Omg! I’m so glad you’re alright now, at least somewhat. I know how upsetting trauma can be, and I relate 10000% to what you said about reliving it almost every day – my best friend died a couple years ago but it always feels like it was just yesterday, and people always say it will get easier but tbh it doesn’t feel like it has or will :/ but at least nothing worse happened, at least we’re both still here to tell the tale. I wish you all the luck in healing from this event, lovely! ?❤️
Oh my gosh- I’m so sorry to hear that about your best friend. I can’t imagine how difficult that must be. Thank you so much for reading and taking the time to leave a comment. I really appreciate it.
So very sorry you’re having to deal with this trauma. It truly is life-changing and difficult to come to terms with. I hope you’re able to continue moving forward in your healing. Thank you for sharing your story with us.
Thank you, Ann for reading. Yes, this accident is truly life-changing in so many ways. I will definitely keep you posted on my recovery.
Kara I’m so sorry. Praying for you to feel peace soon.
Thank you, Becky! I appreciate it.
Oh my goodness Kara. I’m so sorry you’re going through this. I was in a car accident a few years ago, wasn’t hurt, and it still traumatizes me. I can’t imagine what you’re going through. I hope you continue to heal quickly. Sending all the love your way!
Thank you Alyssa for thinking of me. I’m sure it was traumatizing. This has definitely been the hardest challenge I’ve gone through in my life. Thank you for reading.
Wishing you a complete recovery!
Wow Kara- I’m so sorry you are going through this yet so very glad you weren’t harmed more than you were.
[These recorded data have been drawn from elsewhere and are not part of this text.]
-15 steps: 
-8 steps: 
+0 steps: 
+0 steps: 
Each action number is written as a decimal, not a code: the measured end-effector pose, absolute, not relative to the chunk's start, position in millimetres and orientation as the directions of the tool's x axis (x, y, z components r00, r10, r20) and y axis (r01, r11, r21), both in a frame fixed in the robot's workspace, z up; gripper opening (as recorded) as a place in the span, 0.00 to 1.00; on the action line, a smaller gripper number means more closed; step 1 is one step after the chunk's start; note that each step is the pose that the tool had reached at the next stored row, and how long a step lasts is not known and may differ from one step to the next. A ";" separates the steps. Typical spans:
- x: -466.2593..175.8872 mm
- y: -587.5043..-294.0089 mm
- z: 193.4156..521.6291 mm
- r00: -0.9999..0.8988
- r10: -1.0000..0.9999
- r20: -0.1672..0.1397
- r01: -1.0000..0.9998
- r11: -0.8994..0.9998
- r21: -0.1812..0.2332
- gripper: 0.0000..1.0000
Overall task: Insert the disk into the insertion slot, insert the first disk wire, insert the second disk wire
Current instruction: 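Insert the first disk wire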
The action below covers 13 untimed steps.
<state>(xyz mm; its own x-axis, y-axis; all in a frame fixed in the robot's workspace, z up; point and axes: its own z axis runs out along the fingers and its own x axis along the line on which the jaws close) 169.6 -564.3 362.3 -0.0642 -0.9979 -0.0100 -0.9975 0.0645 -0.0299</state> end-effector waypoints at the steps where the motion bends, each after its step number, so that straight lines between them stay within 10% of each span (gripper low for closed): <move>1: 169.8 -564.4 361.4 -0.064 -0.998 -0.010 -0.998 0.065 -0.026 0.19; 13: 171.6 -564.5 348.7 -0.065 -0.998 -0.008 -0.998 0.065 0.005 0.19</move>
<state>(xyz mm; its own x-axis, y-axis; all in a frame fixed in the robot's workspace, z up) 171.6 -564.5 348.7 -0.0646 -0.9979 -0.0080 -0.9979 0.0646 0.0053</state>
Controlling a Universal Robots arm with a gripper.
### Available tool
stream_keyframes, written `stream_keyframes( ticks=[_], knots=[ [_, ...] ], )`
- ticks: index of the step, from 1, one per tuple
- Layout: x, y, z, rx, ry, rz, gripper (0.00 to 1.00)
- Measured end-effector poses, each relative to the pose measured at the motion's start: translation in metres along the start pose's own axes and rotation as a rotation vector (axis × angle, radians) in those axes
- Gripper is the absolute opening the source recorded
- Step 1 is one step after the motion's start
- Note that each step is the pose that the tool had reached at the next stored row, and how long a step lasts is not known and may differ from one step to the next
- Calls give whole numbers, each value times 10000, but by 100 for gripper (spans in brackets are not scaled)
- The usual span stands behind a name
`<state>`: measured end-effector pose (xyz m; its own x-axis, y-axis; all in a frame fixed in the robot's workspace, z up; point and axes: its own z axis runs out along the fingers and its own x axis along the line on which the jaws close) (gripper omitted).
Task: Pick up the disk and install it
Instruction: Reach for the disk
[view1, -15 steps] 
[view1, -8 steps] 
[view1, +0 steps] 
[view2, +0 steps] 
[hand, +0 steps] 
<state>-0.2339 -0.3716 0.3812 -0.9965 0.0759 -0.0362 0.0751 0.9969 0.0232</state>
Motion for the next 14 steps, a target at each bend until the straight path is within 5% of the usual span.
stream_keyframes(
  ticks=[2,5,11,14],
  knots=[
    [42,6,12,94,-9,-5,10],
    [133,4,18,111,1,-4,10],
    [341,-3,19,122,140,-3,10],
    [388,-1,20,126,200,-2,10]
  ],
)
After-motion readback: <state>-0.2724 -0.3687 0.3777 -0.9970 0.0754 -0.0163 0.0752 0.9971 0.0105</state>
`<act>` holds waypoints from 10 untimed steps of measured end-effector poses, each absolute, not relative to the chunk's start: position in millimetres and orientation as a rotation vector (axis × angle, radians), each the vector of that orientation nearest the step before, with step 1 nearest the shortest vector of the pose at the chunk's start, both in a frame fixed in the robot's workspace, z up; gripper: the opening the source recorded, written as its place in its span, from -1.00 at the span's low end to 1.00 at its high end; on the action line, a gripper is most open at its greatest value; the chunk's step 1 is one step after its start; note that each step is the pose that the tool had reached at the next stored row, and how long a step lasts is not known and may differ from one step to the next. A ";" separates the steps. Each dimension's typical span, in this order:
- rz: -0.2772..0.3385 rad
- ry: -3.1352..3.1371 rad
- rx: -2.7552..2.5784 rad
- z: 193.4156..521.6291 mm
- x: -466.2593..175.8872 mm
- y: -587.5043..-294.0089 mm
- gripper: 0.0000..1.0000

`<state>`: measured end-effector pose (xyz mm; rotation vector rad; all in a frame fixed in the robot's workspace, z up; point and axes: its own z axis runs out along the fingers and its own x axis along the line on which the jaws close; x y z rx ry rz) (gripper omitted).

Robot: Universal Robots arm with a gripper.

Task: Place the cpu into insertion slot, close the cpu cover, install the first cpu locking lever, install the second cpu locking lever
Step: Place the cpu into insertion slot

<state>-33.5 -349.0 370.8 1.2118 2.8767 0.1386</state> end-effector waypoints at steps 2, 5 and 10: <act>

Take it easy— I’m sending strength your way.
I wish I could say time heals all but I was in a similar accident 15 years ago (rear ended then pushed into car in front office me)— it wasn’t this bad though and my air bag didn’t deploy. To this day, I still find myself bracing and looking into my rear view when I come to a quick stop & I’ve had neck issues ever since. Take care girl, I’m thinking about you & wishing you the best in your recovery <3
Thank you Amanda for taking the time to read my post and the positive thoughts! I’m so sorry that you’ve been through something similar as well. That’s exactly what I go through every time I have to drive to work or physical therapy. It’s definitely going to require more time to heal but I appreciate you thinking of me.
Kara, so sorry to hear about this! I’m glad you are working through it. I love you’re blog also btw!
Aw, thank you Dora! Thanks so much for thinking of me.